→ **HOW TO COMPLETE THIS TASK**: Set down exactly the lines of the listing below, please, beginning with the first and ending with the line that holds "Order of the".

→ **SUPPLIED RECORDS**:
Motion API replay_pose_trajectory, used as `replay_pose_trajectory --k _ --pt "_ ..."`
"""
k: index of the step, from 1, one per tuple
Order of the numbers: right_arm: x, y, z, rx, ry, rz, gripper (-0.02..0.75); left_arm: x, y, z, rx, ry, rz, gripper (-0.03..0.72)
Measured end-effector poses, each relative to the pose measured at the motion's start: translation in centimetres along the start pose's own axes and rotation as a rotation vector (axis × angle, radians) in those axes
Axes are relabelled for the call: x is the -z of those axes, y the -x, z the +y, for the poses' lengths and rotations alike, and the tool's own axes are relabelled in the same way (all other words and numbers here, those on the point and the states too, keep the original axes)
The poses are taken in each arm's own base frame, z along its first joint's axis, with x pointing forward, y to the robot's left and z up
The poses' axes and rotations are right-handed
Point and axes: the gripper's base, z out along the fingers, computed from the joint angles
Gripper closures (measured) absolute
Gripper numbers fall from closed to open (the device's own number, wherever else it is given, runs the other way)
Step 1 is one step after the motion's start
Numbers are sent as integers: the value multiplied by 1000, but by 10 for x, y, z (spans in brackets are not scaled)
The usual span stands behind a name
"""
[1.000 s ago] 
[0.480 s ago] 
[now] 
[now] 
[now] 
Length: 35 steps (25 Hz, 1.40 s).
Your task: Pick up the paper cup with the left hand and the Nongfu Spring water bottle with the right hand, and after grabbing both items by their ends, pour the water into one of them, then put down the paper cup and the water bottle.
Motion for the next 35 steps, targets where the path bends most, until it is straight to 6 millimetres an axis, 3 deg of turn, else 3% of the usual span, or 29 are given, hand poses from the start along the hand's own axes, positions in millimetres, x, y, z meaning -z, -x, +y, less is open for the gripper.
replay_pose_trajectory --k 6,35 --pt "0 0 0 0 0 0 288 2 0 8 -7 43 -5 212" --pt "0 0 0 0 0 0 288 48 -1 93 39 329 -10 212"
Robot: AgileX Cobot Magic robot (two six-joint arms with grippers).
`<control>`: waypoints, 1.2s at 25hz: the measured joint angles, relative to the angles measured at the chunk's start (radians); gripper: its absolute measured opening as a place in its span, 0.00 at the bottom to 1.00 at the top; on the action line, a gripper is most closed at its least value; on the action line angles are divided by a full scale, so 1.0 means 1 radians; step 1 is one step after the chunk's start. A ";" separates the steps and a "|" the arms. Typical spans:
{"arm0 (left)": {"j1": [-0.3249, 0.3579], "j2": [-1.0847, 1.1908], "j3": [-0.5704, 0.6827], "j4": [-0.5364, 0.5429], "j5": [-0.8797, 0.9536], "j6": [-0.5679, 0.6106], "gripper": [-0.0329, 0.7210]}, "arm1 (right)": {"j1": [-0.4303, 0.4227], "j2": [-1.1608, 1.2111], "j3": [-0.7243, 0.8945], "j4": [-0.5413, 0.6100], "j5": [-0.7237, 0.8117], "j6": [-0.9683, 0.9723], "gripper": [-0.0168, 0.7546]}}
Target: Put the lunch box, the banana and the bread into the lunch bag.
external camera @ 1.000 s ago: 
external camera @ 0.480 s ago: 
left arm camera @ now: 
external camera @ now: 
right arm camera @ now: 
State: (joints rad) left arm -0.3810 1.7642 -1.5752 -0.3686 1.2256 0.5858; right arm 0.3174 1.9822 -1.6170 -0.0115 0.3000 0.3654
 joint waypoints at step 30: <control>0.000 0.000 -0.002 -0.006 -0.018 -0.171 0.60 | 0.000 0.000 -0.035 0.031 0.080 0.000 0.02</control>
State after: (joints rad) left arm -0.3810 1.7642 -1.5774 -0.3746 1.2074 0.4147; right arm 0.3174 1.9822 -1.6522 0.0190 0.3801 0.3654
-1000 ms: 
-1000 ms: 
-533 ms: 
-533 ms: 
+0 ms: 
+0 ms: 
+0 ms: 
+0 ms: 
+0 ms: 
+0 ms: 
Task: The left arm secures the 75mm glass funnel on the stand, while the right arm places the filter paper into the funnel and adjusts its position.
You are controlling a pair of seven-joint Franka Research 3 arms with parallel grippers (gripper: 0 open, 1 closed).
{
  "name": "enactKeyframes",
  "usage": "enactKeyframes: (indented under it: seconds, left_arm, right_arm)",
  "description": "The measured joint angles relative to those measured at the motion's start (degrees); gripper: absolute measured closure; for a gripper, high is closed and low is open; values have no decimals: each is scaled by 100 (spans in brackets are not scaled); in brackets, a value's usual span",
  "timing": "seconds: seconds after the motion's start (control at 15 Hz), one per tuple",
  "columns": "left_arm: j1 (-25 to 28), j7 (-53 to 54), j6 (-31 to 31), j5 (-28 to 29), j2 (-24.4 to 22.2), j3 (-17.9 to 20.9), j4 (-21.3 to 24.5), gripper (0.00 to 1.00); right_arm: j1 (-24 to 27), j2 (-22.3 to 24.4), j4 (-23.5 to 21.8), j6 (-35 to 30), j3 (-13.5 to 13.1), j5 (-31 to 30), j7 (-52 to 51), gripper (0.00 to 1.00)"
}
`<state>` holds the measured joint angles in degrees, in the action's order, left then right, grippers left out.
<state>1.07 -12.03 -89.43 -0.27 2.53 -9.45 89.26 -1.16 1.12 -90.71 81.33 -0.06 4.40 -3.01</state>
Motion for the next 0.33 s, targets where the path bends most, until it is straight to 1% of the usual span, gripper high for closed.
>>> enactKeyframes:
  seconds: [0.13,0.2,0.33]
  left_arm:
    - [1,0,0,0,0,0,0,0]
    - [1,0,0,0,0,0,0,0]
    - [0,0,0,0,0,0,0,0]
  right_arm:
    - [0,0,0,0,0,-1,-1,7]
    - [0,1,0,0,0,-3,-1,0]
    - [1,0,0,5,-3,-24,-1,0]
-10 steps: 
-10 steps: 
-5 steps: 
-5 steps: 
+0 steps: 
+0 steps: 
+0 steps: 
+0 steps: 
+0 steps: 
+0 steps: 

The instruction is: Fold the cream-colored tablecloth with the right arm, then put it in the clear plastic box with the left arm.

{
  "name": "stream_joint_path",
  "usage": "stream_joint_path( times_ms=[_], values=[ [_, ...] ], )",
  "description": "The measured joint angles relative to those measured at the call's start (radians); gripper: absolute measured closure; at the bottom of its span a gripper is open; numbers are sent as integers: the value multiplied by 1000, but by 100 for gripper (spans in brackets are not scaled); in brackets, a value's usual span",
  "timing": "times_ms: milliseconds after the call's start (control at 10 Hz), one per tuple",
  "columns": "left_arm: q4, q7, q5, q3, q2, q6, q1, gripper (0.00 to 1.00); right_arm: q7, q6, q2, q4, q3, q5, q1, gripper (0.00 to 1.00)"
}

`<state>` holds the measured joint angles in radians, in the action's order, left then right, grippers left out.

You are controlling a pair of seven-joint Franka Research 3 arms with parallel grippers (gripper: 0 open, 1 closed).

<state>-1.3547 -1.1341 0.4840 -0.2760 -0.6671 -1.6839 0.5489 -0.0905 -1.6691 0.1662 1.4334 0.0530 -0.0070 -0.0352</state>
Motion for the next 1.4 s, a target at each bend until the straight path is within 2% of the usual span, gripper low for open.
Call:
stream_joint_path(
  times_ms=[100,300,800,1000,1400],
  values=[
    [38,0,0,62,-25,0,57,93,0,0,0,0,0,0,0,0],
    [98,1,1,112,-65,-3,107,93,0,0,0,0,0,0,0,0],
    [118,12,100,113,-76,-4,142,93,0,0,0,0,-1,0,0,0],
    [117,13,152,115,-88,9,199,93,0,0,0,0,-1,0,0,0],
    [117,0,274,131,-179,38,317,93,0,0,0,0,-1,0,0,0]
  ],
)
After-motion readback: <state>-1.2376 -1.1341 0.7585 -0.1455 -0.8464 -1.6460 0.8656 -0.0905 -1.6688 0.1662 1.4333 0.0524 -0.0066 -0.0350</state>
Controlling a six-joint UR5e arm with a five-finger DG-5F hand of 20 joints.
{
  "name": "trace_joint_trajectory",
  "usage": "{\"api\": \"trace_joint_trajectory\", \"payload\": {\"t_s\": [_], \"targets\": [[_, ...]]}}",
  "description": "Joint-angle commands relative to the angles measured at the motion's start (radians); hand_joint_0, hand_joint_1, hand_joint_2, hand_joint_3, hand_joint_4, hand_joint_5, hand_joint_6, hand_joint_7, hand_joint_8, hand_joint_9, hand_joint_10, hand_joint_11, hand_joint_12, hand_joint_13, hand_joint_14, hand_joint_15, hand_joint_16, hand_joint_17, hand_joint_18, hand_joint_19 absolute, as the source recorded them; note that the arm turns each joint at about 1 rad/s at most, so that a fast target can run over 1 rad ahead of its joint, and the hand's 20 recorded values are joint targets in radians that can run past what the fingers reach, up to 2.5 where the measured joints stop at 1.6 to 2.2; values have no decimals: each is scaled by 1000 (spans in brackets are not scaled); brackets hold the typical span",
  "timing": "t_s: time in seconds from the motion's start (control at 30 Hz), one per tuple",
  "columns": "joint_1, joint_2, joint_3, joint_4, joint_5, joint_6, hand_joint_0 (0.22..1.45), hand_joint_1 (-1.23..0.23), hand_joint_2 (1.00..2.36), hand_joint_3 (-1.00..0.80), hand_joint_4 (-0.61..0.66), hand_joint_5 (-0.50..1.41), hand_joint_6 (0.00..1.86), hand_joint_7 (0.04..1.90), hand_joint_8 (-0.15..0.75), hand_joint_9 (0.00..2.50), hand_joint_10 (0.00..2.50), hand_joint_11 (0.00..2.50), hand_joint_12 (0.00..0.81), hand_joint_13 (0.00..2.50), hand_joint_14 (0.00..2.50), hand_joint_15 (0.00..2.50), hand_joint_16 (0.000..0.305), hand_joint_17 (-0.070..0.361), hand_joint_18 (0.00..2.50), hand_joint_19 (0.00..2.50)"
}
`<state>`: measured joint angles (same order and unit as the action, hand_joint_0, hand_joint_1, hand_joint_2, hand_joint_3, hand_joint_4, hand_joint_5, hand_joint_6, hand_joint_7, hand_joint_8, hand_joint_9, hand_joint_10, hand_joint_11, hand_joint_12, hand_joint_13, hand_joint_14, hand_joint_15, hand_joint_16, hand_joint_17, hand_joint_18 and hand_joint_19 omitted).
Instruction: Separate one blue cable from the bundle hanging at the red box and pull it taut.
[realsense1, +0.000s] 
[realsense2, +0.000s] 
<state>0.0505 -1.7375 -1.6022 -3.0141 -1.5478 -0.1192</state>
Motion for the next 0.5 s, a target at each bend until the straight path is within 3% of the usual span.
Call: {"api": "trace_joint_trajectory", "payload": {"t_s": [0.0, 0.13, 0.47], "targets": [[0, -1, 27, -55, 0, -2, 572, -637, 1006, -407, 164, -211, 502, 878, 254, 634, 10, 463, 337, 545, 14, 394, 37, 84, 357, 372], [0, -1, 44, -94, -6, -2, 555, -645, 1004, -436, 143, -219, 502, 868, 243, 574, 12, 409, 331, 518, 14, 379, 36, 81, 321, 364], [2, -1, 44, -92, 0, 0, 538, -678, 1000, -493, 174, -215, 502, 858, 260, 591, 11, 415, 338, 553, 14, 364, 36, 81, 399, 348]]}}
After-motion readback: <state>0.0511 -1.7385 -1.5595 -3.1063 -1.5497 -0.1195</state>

→ **RESULT OF THIS TASK**:
Motion API replay_pose_trajectory, used as `replay_pose_trajectory --k _ --pt "_ ..."`
"""
k: index of the step, from 1, one per tuple
Order of the numbers: right_arm: x, y, z, rx, ry, rz, gripper (-0.02..0.75); left_arm: x, y, z, rx, ry, rz, gripper (-0.03..0.72)

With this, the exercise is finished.